Disruption of the caspase-1/IL-1β axis alleviates myocardial Ischemia/Reperfusion injury via improvement of mitochondrial homeostasis and reduction of Pyroptosis

Pyroptosis is a novel kind of programmed cell death and Caspase-1 plays key roles in driving pyroptosis. The current study aims to elucidate the molecular mechanism affecting cardiomyocyte pyroptosis in myocardial ischemia/reperfusion (I/R) injury, both in vivo and in vitro.
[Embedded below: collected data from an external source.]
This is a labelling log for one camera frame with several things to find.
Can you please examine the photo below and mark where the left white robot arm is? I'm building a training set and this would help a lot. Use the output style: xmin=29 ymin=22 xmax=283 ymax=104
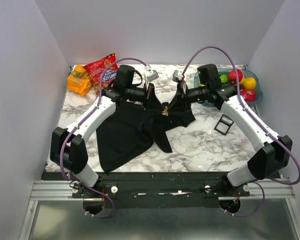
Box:
xmin=49 ymin=65 xmax=159 ymax=198

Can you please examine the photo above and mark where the red candy bag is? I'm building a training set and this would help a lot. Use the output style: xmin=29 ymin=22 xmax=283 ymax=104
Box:
xmin=83 ymin=53 xmax=118 ymax=96

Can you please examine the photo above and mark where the red apple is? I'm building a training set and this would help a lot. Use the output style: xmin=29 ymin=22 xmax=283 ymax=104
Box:
xmin=228 ymin=69 xmax=244 ymax=85

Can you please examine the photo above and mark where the red pomegranate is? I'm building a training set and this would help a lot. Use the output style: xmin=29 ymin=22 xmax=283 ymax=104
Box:
xmin=240 ymin=89 xmax=257 ymax=103

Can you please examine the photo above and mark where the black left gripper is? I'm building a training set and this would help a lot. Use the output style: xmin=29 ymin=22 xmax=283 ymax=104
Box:
xmin=125 ymin=82 xmax=165 ymax=111

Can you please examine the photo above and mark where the black t-shirt garment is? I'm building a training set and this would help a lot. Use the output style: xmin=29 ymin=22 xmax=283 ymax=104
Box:
xmin=94 ymin=92 xmax=196 ymax=173

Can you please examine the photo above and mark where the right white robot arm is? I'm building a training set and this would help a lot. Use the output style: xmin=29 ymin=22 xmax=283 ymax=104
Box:
xmin=172 ymin=64 xmax=293 ymax=196

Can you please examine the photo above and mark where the green lime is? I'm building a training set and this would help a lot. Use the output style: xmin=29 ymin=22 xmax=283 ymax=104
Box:
xmin=219 ymin=74 xmax=229 ymax=84

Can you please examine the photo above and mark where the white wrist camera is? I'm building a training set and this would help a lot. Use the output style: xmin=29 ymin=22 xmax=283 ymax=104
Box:
xmin=144 ymin=70 xmax=159 ymax=84
xmin=172 ymin=70 xmax=186 ymax=87

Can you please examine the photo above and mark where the aluminium rail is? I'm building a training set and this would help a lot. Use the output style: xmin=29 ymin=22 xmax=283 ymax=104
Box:
xmin=30 ymin=179 xmax=296 ymax=201

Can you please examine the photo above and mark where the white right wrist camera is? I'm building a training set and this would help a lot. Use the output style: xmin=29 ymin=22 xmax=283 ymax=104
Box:
xmin=172 ymin=70 xmax=186 ymax=87

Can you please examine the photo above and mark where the small black square frame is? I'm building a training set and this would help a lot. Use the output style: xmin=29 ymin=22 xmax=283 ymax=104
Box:
xmin=214 ymin=114 xmax=234 ymax=136

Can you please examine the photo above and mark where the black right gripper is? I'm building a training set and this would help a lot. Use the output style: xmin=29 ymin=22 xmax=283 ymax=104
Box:
xmin=166 ymin=83 xmax=209 ymax=114

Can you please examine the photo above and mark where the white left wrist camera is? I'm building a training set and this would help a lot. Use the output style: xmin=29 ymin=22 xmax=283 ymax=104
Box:
xmin=144 ymin=70 xmax=159 ymax=84

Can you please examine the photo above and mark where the orange snack packet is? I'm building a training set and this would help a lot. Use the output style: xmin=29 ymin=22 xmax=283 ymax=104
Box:
xmin=67 ymin=65 xmax=92 ymax=97

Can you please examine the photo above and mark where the orange fruit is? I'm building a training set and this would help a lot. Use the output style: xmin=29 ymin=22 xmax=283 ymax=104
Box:
xmin=242 ymin=77 xmax=257 ymax=90

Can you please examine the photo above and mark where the teal plastic fruit bowl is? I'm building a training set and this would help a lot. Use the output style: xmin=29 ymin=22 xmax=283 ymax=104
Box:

A murine model of myocardial I/R injury was established and then treated with lentivirus-mediated shRNA targeting Caspase-1 to evaluate the effect of Caspase-1 on myocardial I/R injury. Further, Caspase-1 was silenced in the cardiomyocytes following hypoxia-reoxygenation (H/R) to detect the function of Caspase-1 in mitochondrial homeostasis and cardiomyocyte pyroptosis. Knockdown of Caspase-1 inhibited the secretion of interleukin-1 beta (IL-1β), improved cardiac dysfunction and decreased pyroptosis in vivo. The cardio-protective effect was verified in the H/R-induced cardiomyocyte model. Recombinant IL-1β protein reversed the inhibitory effect of Caspase-1 knockdown on pyroptosis. Overall, activating the Caspase-1/IL-1β axis by myocardial I/R injury causes mitochondrial homeostasis imbalance, pyroptosis, and the consequent cardiomyocyte injury.